I got a review copy of the EPUB version of the book from the publisher that I read in two different ways: on a tablet using Lithium and on my desktop with calibre; I did not try it on my Kobo E Ink reader as the layout of the book did not seem conducive to a small, monochrome screen. There were some rendering problems I encountered on Lithium, which I have used successfully with other technically oriented books; examples and tool output that spanned page boundaries on the screen would not display the piece on the next page. But there were links that would take you to a full-page rendering of the item, which could then be tapped to return to the right place. Calibre did not have that flaw and presumably other EPUB readers would not either, but it was obviously not annoying enough for me to go search out another reader.

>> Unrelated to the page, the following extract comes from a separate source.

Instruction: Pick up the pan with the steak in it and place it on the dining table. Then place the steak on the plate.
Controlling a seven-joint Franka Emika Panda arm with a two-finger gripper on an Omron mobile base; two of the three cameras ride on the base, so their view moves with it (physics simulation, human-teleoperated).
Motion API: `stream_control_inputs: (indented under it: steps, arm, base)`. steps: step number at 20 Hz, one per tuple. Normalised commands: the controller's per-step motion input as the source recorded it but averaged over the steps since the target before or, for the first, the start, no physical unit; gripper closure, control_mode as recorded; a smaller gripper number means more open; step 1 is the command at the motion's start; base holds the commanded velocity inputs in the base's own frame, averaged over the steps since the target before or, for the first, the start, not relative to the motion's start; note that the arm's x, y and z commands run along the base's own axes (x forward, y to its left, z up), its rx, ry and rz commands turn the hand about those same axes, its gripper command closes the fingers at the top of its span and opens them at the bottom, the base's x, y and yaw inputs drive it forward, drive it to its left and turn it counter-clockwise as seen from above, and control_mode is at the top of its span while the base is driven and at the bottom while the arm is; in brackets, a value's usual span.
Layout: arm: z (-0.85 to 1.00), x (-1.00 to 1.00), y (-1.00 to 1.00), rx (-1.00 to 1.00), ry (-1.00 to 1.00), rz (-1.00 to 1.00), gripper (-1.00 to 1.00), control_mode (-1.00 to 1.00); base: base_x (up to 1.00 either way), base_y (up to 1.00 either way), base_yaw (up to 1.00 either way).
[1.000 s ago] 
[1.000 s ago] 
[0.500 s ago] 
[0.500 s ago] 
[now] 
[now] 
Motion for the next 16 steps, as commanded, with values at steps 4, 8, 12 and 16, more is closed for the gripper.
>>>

The book has quite a number of in-line footnotes, which are useful; they often highlight the history and developer behind a particular tool. But the use of square-bracket-style links in the text left something to be desired. Clicking (or tapping) those would take you to an entry in the list after the bibliography, but each listed item was itself simply a link to a web URL. Some way to directly go to the linked-to item would have been a bit easier to navigate. Obviously, a dead-tree version of the book would not suffer from that lack, but paging to the list might be a bit painful as well. Perhaps newer editions could simply use regular footnotes for the links as well, making them directly selectable in electronic copies and saving the paging on paper copies.

While the book focuses on performance problems on "big iron"—many of the examples show output from 48-CPU systems—the techniques and tools will be useful for a wide variety of other environments. Tracking down bugs on a desktop system or gaining familiarity with the internals of the kernel are just two of the possibilities that the book helps unlock. Nearly anyone running Linux will find a bpftrace one-liner (or three) that will pique their curiosity. BPF Performance Tools is definitely worth a look for anyone curious about the workings of their Linux systems.


Index entries for this article
KernelBPF


to post comments

A look at "BPF Performance Tools"

Posted Feb 26, 2020 18:50 UTC (Wed) by hkario (subscriber, #94864) [Link] (5 responses)

> While the book focuses on performance problems on "big iron"—many of the examples show output from 48-CPU systems

* AMD wants to know your location

seriously though, Ryzen Threadripper 2990WX is a desktop-oriented 1.5 years old CPU and it delivers 64 logical CPUs...

A look at "BPF Performance Tools"

Posted Feb 26, 2020 22:52 UTC (Wed) by edeloget (subscriber, #88392) [Link] (4 responses)

> Ryzen Threadripper 2990WX is a desktop-oriented 1.5 years old CPU

With a tag price of 1700€, I would consider it "big iron" as well - that's not exactly your average desktop-oriented CPU... :)

A look at "BPF Performance Tools"

Posted Feb 27, 2020 2:46 UTC (Thu) by gus3 (guest, #61103) [Link]

Once enough people say "oooh, shiny!" and the market flow rises, it will be. Just like CD/DVD recorders (late 90's) and 2G DIMM's (early 2010's).

A look at "BPF Performance Tools"

Posted Feb 27, 2020 15:06 UTC (Thu) by hkario (subscriber, #94864) [Link] (2 responses)

I'd say that "big iron" starts if your computer (or cluster) is 48U high or occupies multiple racks...

I mean, it's not like mainframes—the original big iron—aren't a thing any more.

A look at "BPF Performance Tools"

Posted Feb 27, 2020 22:02 UTC (Thu) by bgregg (guest, #46639) [Link]

I might not have been clear in the book, but the 48-CPU systems are EC2 instances and Netflix runs many thousand of them (over 200k instances of varying sizes.) I used a lot of 48-CPU examples since it's a typical instance size for a busy microservice (where the instance count can range from tens to thousands of such instances.)

A look at "BPF Performance Tools"

Posted Feb 29, 2020 12:01 UTC (Sat) by dowdle (subscriber, #659) [Link]

Mainframes ARE still a thing. Just ask IBM.

In fact, there were a couple of presentations about Mainframes at FOSDEM... or was it linux.conf.au?

There was a claim made that building large systems out of clusters of PC hardware was a problematic way to go... and that the Mainframe offered many advantages over such PC clusters.